Assignment => The answer should be an exact copy of the data.

Recorded information =>
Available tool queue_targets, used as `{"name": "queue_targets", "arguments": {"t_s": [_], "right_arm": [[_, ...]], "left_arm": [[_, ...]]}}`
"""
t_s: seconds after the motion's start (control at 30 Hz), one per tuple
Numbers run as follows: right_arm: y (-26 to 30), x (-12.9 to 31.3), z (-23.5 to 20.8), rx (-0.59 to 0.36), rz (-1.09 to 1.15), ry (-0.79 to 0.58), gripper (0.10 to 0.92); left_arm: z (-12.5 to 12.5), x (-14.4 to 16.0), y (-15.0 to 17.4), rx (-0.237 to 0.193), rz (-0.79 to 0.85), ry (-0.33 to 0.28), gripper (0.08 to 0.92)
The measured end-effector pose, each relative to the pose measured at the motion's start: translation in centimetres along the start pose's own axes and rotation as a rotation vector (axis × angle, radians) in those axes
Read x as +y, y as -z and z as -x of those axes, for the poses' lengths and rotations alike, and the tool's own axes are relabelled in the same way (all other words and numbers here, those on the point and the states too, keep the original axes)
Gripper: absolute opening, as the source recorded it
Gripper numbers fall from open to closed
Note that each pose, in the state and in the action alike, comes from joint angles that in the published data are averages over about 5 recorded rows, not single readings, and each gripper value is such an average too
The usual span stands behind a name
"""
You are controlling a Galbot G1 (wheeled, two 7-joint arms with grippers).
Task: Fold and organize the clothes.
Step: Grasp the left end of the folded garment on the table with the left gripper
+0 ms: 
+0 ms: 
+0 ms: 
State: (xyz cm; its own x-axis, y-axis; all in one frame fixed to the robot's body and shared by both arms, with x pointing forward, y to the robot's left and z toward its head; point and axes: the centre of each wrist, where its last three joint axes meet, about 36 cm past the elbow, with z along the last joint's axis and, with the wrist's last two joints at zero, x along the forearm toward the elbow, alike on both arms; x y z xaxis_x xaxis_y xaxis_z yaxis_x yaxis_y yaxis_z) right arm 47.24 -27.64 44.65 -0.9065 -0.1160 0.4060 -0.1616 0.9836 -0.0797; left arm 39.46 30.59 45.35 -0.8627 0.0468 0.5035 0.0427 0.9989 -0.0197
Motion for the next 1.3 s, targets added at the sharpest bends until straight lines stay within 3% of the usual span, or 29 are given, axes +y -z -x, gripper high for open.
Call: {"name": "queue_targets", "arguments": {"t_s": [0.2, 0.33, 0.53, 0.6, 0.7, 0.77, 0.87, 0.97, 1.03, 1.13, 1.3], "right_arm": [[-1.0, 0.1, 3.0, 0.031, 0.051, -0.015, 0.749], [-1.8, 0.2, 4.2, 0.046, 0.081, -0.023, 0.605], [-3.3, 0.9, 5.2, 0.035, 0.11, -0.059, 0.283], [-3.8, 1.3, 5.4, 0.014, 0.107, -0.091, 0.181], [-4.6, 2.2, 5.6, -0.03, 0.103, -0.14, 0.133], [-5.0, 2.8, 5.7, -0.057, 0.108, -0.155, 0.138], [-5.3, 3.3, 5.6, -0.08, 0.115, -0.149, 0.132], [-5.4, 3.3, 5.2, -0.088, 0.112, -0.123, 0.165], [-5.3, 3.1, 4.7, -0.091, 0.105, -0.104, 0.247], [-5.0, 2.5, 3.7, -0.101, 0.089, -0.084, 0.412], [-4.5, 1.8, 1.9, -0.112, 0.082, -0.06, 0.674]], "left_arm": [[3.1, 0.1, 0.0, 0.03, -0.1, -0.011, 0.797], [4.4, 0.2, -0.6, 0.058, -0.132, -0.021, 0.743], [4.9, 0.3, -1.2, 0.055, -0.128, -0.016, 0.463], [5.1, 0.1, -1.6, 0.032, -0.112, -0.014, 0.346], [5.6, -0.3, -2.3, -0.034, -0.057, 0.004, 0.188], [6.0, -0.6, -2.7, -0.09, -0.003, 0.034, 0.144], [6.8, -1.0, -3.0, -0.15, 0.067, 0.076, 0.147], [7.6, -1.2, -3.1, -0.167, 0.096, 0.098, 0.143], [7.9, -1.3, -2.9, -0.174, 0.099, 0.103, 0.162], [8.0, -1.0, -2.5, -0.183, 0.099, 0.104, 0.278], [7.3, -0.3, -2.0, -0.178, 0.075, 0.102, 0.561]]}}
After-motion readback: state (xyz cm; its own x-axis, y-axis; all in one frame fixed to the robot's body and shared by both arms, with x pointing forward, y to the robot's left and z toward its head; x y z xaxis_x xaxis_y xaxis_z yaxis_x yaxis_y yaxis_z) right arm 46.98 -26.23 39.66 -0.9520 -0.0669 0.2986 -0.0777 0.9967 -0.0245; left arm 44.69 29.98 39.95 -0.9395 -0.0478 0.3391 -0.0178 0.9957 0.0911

Solution to this problem =>
Available tool queue_targets, used as `{"name": "queue_targets", "arguments": {"t_s": [_], "right_arm": [[_, ...]], "left_arm": [[_, ...]]}}`
"""
t_s: seconds after the motion's start (control at 30 Hz), one per tuple
Numbers run as follows: right_arm: y (-26 to 30), x (-12.9 to 31.3), z (-23.5 to 20.8), rx (-0.59 to 0.36), rz (-1.09 to 1.15), ry (-0.79 to 0.58), gripper (0.10 to 0.92); left_arm: z (-12.5 to 12.5), x (-14.4 to 16.0), y (-15.0 to 17.4), rx (-0.237 to 0.193), rz (-0.79 to 0.85), ry (-0.33 to 0.28), gripper (0.08 to 0.92)
The measured end-effector pose, each relative to the pose measured at the motion's start: translation in centimetres along the start pose's own axes and rotation as a rotation vector (axis × angle, radians) in those axes
Read x as +y, y as -z and z as -x of those axes, for the poses' lengths and rotations alike, and the tool's own axes are relabelled in the same way (all other words and numbers here, those on the point and the states too, keep the original axes)
Gripper: absolute opening, as the source recorded it
Gripper numbers fall from open to closed
Note that each pose, in the state and in the action alike, comes from joint angles that in the published data are averages over about 5 recorded rows, not single readings, and each gripper value is such an average too
The usual span stands behind a name
"""
You are controlling a Galbot G1 (wheeled, two 7-joint arms with grippers).
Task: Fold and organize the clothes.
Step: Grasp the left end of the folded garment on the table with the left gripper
+0 ms: 
+0 ms: 
+0 ms: 
State: (xyz cm; its own x-axis, y-axis; all in one frame fixed to the robot's body and shared by both arms, with x pointing forward, y to the robot's left and z toward its head; point and axes: the centre of each wrist, where its last three joint axes meet, about 36 cm past the elbow, with z along the last joint's axis and, with the wrist's last two joints at zero, x along the forearm toward the elbow, alike on both arms; x y z xaxis_x xaxis_y xaxis_z yaxis_x yaxis_y yaxis_z) right arm 47.24 -27.64 44.65 -0.9065 -0.1160 0.4060 -0.1616 0.9836 -0.0797; left arm 39.46 30.59 45.35 -0.8627 0.0468 0.5035 0.0427 0.9989 -0.0197
Motion for the next 1.3 s, targets added at the sharpest bends until straight lines stay within 3% of the usual span, or 29 are given, axes +y -z -x, gripper high for open.
Call: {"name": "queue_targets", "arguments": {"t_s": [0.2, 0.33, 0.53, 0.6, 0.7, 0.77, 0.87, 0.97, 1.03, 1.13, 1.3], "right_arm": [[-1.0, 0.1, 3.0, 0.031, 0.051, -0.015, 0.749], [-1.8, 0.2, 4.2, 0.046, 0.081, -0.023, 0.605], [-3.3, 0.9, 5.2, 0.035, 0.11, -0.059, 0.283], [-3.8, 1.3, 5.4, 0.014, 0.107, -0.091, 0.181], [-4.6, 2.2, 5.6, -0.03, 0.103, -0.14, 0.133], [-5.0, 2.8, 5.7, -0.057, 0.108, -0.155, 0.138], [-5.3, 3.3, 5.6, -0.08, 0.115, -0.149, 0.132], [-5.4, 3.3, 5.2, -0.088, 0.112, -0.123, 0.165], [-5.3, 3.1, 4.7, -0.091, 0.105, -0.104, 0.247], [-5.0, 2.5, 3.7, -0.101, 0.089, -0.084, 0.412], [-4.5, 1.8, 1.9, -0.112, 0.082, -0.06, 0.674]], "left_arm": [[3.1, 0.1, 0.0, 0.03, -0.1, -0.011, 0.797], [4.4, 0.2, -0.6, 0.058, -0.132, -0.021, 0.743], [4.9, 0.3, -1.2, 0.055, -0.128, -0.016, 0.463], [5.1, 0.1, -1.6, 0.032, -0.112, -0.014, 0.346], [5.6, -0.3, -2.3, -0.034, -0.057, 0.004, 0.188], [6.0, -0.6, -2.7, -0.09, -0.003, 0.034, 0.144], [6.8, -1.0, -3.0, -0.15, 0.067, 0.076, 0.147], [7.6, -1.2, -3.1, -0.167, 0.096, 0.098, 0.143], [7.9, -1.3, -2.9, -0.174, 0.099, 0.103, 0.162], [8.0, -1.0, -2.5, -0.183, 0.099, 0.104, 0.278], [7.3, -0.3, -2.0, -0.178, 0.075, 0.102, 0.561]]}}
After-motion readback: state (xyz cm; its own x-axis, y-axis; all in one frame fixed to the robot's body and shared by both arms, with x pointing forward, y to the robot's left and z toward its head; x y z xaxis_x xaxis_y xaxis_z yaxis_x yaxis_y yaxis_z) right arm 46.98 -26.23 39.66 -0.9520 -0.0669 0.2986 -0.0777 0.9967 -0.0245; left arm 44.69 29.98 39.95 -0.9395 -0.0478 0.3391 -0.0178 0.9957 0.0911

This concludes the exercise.